HR 38 Editorial
by Christina Thompson
There is so much Sturm und Drang in publishing these days it’s hard to keep up. How are we to feel about Google Books? What will the effect of the iPad be? Will ebooks be good or bad for publishers? Is Rome burning or is that glow on the horizon the dawn of a new era of opportunity? The demise of publishing has been predicted almost from the invention of the codex, but there is little question that we are in the midst of something big. It seems on the surface to be a matter of delivery systems, that is, the impact of electronic publishing on an industry designed to produce printed paper. But the question of how these systems work brings in its wake the much more fundamental issues of who controls them and what kind of content they contain, in other words, the very heart and soul of publishing.
I do not pretend to know where this is all going, but I have noticed a few things that I would place in the category of harbingers. Publishers, it seems to me, are operating in a climate of increasing anxiety, driven by legitimate uncertainties about their business model and how it’s going to have to change. But while fear is a great motivator when you know what you have to do, it is a bad basis for decision making. All too often these days it seems as though the decisions about what to publish revolve not around the virtues of a given work but around the fear that it might not bring in stacks of money.
An obvious case in point is Paul Harding’s book Tinkers, which recently won the Pulitzer Prize for Fiction after having been rejected by countless agents and publishers. It’s not that these assessments of Paul’s work as “uncommercial” were incorrect—anyone who has read him will know that “commercial,” in the sense of immediately accessible or familiar, is not the first adjective that springs to mind—it’s that this was the wrong basis on which to judge the book.
One might argue that it’s easy enough to criticize from outside the world of profit margins. But I think that even in this climate—maybe especially in this climate—publishers would benefit from a more daring and honest mode of decision making, one in which the virtues of the thing itself were allowed to outweigh hypothetical projections of its marketability.

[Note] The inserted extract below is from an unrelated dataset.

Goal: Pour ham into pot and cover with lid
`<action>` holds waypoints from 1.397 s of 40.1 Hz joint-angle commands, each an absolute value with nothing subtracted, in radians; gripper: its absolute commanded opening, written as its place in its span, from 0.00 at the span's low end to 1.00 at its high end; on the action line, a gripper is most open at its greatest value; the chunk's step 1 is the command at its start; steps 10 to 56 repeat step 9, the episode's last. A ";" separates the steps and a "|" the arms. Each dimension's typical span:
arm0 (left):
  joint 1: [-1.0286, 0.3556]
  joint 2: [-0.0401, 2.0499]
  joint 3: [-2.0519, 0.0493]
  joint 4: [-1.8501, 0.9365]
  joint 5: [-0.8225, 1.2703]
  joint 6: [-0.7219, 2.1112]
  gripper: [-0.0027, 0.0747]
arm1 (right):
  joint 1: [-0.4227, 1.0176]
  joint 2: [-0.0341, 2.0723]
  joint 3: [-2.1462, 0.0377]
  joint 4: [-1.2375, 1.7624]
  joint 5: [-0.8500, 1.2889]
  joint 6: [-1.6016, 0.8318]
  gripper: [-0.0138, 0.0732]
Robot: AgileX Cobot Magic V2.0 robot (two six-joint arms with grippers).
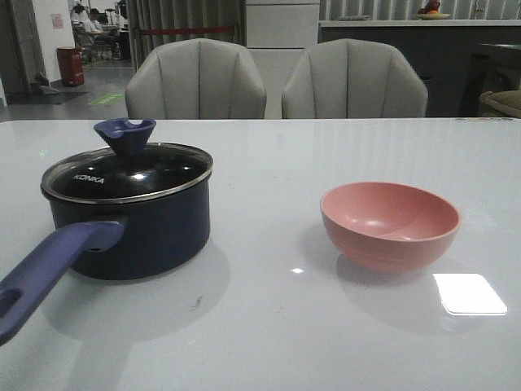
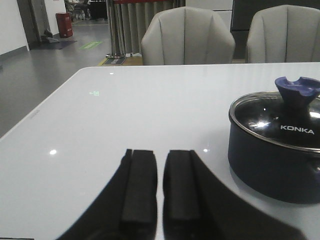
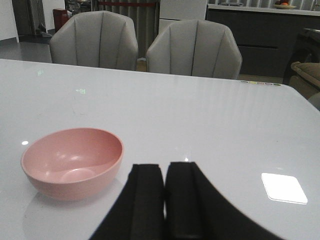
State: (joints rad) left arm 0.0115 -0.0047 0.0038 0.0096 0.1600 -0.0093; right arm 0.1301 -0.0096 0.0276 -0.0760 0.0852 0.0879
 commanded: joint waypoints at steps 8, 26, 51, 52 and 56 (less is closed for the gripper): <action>0.010 -0.022 0.025 0.000 0.084 -0.012 0.21 | 0.125 -0.029 0.022 -0.093 0.006 0.085 0.35; 0.010 -0.022 0.025 0.000 0.084 -0.012 0.21 | 0.125 -0.029 0.022 -0.093 0.006 0.085 0.35; 0.010 -0.022 0.025 0.000 0.084 -0.012 0.21 | 0.125 -0.029 0.022 -0.093 0.006 0.085 0.35; 0.010 -0.022 0.025 0.000 0.084 -0.012 0.21 | 0.125 -0.029 0.022 -0.093 0.006 0.085 0.35; 0.010 -0.022 0.025 0.000 0.084 -0.012 0.21 | 0.125 -0.029 0.022 -0.093 0.006 0.085 0.35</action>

What if the primary question were not Will it sell? but Is it good?
I realize, of course, that “good” is not some kind of simple universal category—there will be those who do not like Paul Harding’s work no matter how many Pulitzer Prizes he wins—but that’s okay. We need diversity of informed, sophisticated opinion in publishing, just as we need it in every other sphere of life. What we don’t need is a relentless march toward the middle, a huddling together in the safest spot. We don’t need publishing decisions driven by some algorithmic notion of what the greatest number of people might be most likely to buy.
Harvard Review is mercifully shielded from the vicissitudes of the marketplace, which means that we can publish what we like for no other reason than that we like it. This is how we came, way back in 2002, to publish a somewhat unlikely story by an unpublished writer named Paul Harding (in an issue, I should add, that also featured the work of John Ashbery and John Updike). We were naturally delighted to learn of Paul’s success, but not overly surprised. This, after all, is what we’re here for: to publish writers who might not otherwise get a hearing, a job that seems even more important nowadays than it has ever been before.
In this issue we are pleased to present yet another eclectic constellation, including work by novelists Jess Row, Robert Anthony Siegel, Gabriel Brownstein, and David Francis; a wonderful translation of the French writer Georges-Olivier Châteaureynaud; poetry by Michael S. Harper, Charles Simic, Laura Kasischke, and Mary Jo Bang; and an essay by Elisa Gonzalez, who is publishing here for the very first time. We also want to take this opportunity to express our sadness at the passing of Louise Bourgeois: a great artist and creator, and an example not only to women but to imaginative people everywhere.